Prompt
Your answer should be only the lines below from the one with "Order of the" to the one with "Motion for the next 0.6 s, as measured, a", repeated exactly, ends included.

Stored dataset items:
Segment Open

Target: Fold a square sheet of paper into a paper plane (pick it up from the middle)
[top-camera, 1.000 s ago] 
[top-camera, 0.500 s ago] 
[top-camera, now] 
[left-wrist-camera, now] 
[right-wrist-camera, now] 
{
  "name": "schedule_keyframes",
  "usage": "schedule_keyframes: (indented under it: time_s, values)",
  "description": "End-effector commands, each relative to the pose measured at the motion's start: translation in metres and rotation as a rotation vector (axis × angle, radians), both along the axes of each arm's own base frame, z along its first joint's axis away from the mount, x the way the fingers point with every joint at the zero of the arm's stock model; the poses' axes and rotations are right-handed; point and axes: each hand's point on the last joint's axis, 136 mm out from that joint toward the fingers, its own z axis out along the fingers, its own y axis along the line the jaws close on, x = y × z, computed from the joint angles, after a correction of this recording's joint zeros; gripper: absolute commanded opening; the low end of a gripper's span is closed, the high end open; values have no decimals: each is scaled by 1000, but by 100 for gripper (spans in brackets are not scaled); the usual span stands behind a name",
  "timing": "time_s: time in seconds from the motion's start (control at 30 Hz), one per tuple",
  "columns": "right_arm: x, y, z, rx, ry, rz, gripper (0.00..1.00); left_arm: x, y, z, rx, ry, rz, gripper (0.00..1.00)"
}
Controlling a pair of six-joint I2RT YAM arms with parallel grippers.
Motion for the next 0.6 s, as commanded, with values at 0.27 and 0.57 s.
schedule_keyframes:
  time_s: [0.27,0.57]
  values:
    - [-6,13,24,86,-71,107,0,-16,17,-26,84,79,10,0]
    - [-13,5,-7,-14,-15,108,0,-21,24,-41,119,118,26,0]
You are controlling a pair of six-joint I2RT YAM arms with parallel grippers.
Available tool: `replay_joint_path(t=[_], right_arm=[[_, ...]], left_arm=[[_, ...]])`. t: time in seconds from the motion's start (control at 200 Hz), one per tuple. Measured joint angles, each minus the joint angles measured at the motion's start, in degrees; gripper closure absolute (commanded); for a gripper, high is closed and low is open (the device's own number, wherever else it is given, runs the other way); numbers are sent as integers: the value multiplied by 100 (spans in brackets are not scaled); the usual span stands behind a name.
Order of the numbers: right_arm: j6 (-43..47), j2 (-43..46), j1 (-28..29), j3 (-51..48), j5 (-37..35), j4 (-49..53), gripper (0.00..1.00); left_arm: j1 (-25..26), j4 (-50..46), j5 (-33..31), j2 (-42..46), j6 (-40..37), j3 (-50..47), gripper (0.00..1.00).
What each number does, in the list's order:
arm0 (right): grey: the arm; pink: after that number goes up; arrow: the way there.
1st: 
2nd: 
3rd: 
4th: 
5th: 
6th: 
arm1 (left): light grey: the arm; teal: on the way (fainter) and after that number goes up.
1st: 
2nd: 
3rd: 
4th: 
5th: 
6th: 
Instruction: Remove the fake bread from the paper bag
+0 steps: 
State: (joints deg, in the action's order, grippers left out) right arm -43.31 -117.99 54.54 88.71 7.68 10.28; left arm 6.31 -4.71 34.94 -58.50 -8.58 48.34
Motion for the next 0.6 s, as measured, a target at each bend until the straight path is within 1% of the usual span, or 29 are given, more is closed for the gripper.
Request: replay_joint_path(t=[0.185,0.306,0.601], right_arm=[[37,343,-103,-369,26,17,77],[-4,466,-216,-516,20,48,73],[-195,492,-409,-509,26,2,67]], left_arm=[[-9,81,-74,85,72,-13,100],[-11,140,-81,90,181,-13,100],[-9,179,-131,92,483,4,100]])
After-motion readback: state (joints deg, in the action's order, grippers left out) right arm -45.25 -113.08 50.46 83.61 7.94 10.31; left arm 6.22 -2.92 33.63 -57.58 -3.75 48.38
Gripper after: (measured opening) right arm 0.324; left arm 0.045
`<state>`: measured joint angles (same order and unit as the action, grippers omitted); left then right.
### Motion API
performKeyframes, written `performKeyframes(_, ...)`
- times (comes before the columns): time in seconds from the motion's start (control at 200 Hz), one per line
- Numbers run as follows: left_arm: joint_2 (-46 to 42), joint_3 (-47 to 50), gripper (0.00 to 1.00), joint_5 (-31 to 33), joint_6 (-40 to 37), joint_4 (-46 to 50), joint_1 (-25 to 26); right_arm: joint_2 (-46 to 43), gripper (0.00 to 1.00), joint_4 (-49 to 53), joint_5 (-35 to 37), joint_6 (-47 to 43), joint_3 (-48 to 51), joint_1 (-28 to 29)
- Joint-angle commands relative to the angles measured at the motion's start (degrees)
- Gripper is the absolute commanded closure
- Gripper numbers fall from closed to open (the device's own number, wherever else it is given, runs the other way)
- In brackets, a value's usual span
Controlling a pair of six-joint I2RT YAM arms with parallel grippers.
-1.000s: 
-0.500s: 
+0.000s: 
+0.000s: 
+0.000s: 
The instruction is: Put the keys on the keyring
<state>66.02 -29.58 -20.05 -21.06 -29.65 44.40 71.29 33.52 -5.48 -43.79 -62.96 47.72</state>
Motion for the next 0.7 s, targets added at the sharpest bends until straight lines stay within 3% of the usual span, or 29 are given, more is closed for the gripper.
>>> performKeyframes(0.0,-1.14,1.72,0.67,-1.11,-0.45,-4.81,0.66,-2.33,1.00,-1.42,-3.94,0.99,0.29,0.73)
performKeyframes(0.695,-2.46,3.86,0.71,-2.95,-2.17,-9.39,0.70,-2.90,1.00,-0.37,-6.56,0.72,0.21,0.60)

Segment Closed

Result of the task
Order of the numbers: right_arm: j6 (-43..47), j2 (-43..46), j1 (-28..29), j3 (-51..48), j5 (-37..35), j4 (-49..53), gripper (0.00..1.00); left_arm: j1 (-25..26), j4 (-50..46), j5 (-33..31), j2 (-42..46), j6 (-40..37), j3 (-50..47), gripper (0.00..1.00).
What each number does, in the list's order:
arm0 (right): grey: the arm; pink: after that number goes up; arrow: the way there.
1st: 
2nd: 
3rd: 
4th: 
5th: 
6th: 
arm1 (left): light grey: the arm; teal: on the way (fainter) and after that number goes up.
1st: 
2nd: 
3rd: 
4th: 
5th: 
6th: 
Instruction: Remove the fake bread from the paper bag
+0 steps: 
State: (joints deg, in the action's order, grippers left out) right arm -43.31 -117.99 54.54 88.71 7.68 10.28; left arm 6.31 -4.71 34.94 -58.50 -8.58 48.34
Motion for the next 0.6 s, as measured, a target at each bend until the straight path is within 1% of the usual span, or 29 are given, more is closed for the gripper.

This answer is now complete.